Another of Ania’s portfolio pieces titled “Shame” includes seven hands in different positions arranged in space pointing down at an empty hoody spray-painted red, black, and grey. She said some of the hands connect to biblical references of sin and as a way to portray a sens of shame that would be commonly relatable.
Another hand marked with blue veins streams down into a drain. Its title, “The Drip Finally Stops,” echoes a quote from one of her favorite shows, BoJack Horseman, that cautions against giving so much of oneself nothing remains.
The thoughtful student enjoys philosophy and deep conversations. She’s hopeful she’ll find a multidisciplinary major and future career that allow her to combine her love of art and science. Right now, she’s excited about physics and is looking at Stony Brook University, intrigued by a class called the Quantum Moment.

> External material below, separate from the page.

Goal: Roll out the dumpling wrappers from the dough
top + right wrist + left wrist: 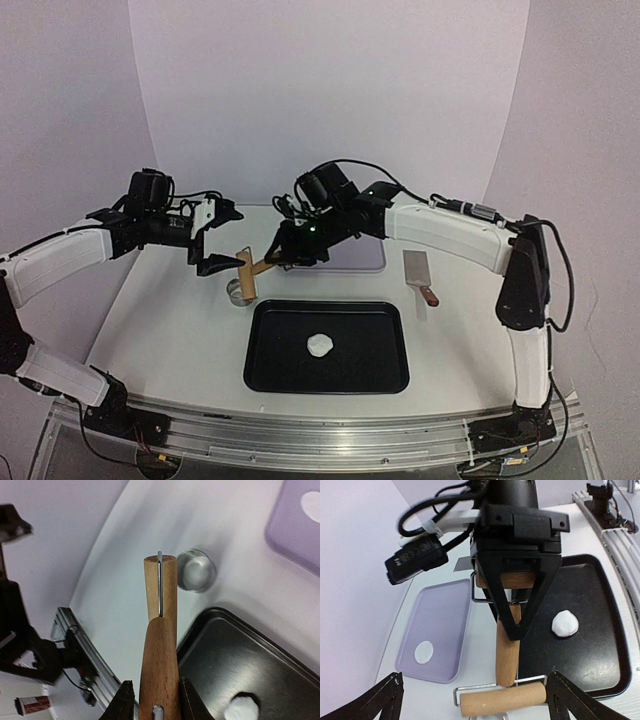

In addition to artistic and academic accomplishments, Ania also reached District competition in long and triple jump on Reagan’s varsity track team. She’s an officer in the Science Honor Society and part of the National Honor Society.
The bilingual student moved with her family to Stone Oak from Monterrey, Mexico, just before kindergarten. She enjoys being able to converse with the many faculty members and classmates who speak Spanish at Reagan.
A final sculpture depicts a hand emerging through a layer of brightly colored embroidery threads, symbolically pushing through boundaries to develop character — a skill Ania’s mastered.